[WHAT YOU HAVE TO DO]
Repeat the stretch of entries below from the line with "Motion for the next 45" through the line with "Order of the". Include both ends and add nothing.

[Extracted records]
((
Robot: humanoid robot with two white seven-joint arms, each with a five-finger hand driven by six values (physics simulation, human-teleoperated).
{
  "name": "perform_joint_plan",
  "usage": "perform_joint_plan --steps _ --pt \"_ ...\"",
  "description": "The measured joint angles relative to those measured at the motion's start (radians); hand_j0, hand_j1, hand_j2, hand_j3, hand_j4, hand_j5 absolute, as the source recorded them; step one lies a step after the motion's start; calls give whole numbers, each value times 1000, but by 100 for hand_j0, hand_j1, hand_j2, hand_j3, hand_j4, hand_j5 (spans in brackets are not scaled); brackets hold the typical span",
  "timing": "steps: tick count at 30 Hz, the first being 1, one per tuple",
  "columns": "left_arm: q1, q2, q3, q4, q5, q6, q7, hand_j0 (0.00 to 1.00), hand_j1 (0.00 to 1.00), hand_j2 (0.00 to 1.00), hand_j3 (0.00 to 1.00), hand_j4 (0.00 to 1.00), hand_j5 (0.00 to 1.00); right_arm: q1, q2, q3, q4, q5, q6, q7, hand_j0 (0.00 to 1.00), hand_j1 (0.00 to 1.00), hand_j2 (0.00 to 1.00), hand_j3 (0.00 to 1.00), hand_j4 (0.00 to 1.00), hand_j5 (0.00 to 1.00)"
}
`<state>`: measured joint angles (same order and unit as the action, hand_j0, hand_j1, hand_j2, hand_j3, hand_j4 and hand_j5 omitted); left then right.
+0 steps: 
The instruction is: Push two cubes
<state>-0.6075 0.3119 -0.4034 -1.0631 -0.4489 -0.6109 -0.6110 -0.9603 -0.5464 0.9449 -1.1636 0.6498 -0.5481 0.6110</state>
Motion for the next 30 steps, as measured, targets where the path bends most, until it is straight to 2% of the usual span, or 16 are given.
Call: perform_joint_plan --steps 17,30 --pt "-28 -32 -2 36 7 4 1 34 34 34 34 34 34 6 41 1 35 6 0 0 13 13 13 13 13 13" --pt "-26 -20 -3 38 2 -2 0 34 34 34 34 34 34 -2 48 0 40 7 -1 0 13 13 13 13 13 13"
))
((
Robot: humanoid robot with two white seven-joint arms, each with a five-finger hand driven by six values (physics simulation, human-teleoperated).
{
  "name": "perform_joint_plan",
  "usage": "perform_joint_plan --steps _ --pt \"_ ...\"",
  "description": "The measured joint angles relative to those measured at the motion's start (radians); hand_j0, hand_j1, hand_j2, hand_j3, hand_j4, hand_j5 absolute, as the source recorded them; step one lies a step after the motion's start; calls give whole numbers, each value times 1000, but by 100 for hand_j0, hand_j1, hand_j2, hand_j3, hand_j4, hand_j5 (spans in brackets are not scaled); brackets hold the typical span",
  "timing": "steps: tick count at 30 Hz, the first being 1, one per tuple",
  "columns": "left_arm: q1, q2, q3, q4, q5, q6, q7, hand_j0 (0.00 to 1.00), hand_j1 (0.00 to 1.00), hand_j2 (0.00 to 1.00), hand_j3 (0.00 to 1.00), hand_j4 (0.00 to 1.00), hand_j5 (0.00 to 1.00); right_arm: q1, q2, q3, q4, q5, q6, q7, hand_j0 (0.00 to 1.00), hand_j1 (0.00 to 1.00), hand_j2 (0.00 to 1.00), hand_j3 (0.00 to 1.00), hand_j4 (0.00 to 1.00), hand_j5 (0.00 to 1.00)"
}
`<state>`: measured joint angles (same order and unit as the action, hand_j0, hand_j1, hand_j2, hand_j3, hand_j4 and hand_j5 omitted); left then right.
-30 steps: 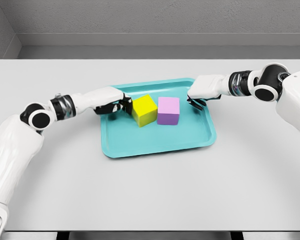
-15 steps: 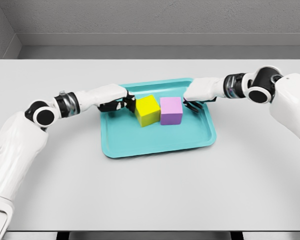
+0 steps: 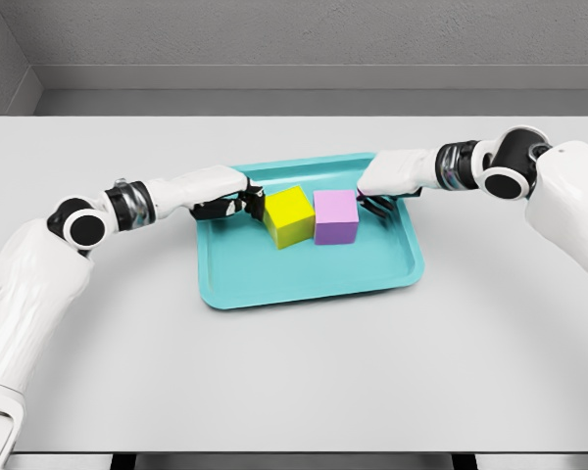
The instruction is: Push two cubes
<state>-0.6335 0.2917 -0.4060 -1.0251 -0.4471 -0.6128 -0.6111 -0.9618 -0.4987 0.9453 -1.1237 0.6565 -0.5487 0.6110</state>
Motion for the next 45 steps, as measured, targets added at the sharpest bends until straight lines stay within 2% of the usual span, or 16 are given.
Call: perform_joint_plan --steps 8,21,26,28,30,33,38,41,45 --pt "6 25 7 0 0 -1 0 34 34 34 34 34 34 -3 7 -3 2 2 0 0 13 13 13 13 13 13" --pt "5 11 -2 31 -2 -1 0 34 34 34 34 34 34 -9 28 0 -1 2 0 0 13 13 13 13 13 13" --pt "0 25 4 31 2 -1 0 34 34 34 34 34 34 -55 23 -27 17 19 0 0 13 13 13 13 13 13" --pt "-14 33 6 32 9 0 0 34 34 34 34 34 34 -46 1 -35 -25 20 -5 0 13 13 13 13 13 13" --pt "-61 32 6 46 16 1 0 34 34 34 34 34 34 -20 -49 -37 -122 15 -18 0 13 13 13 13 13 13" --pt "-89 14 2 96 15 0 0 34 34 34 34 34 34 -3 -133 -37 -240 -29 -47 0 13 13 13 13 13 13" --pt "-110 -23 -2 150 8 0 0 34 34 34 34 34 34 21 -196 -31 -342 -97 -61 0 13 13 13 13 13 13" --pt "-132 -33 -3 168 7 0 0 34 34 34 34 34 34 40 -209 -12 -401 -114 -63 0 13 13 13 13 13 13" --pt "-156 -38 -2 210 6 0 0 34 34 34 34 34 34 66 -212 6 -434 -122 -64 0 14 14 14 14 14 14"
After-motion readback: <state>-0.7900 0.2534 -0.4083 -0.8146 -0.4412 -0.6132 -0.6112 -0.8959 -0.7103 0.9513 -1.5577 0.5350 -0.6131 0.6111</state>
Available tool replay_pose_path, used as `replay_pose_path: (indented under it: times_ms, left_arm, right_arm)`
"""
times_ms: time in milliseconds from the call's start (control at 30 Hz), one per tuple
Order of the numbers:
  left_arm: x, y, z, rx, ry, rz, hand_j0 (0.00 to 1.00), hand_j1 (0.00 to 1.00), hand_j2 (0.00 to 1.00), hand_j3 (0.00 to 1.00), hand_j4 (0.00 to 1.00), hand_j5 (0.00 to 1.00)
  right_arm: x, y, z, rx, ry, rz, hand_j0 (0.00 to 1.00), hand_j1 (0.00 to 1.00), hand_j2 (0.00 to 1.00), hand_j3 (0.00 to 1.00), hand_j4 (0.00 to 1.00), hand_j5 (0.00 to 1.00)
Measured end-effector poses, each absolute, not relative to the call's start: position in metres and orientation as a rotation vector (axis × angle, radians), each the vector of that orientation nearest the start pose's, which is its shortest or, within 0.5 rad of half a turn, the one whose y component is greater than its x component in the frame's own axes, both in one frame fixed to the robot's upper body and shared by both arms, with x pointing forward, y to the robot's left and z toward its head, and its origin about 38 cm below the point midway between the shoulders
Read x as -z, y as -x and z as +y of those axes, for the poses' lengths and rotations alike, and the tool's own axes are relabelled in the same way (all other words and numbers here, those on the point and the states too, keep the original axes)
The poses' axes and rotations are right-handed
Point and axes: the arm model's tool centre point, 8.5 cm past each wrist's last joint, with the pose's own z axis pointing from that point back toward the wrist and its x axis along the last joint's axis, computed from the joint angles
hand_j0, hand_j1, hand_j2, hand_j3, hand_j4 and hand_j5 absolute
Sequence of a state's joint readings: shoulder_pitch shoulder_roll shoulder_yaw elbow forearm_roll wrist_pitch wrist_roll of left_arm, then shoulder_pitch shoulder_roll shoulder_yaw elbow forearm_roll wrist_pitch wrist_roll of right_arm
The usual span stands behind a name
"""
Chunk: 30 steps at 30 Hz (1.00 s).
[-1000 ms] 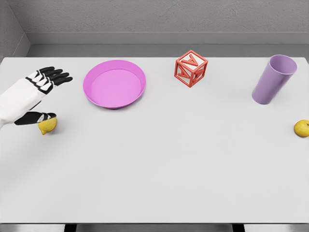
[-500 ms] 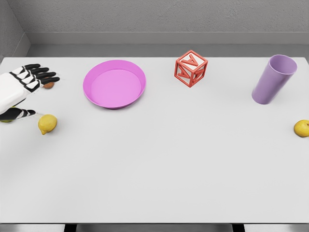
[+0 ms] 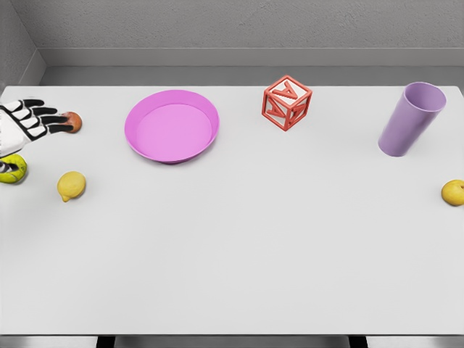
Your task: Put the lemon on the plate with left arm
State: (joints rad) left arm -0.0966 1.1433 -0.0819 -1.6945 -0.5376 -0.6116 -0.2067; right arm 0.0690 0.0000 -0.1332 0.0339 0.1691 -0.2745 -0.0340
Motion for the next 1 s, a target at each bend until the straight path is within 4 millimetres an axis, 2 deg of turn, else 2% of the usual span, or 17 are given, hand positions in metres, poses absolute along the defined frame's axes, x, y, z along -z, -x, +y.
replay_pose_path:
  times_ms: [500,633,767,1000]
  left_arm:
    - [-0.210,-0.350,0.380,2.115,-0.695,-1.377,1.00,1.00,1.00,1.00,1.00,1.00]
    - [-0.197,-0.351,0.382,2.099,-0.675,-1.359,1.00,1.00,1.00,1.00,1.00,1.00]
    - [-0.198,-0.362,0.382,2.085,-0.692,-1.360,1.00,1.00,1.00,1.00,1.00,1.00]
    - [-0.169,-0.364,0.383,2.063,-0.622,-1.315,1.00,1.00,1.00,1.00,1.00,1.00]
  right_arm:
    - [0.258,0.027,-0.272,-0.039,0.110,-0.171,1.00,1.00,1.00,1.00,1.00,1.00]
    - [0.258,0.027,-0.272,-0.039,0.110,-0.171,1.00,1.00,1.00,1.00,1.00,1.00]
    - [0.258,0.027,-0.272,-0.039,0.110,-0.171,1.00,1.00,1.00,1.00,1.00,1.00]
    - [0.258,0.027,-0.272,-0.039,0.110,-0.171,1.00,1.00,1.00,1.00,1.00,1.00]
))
[OUTPUT OF THE TASK]
Motion for the next 45 steps, as measured, targets added at the sharpest bends until straight lines stay within 2% of the usual span, or 16 are given.
Call: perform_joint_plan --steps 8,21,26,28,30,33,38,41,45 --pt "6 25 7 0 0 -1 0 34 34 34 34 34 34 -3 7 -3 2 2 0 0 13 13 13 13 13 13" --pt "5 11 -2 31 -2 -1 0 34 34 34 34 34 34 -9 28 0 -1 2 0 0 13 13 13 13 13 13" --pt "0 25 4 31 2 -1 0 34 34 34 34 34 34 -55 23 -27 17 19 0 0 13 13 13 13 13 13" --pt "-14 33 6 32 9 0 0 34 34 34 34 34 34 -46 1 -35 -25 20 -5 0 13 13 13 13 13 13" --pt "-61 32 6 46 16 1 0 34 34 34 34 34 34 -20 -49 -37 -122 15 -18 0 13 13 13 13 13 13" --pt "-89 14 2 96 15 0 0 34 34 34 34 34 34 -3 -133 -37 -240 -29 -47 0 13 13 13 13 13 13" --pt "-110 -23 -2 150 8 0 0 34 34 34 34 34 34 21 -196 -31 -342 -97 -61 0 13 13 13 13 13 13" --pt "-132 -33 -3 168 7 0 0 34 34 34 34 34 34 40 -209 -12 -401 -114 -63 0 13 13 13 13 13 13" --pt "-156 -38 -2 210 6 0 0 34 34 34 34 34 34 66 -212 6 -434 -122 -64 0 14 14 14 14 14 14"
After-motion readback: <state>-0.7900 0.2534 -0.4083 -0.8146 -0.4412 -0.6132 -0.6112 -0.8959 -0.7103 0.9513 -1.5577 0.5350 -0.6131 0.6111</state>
Available tool replay_pose_path, used as `replay_pose_path: (indented under it: times_ms, left_arm, right_arm)`
"""
times_ms: time in milliseconds from the call's start (control at 30 Hz), one per tuple
Order of the numbers:

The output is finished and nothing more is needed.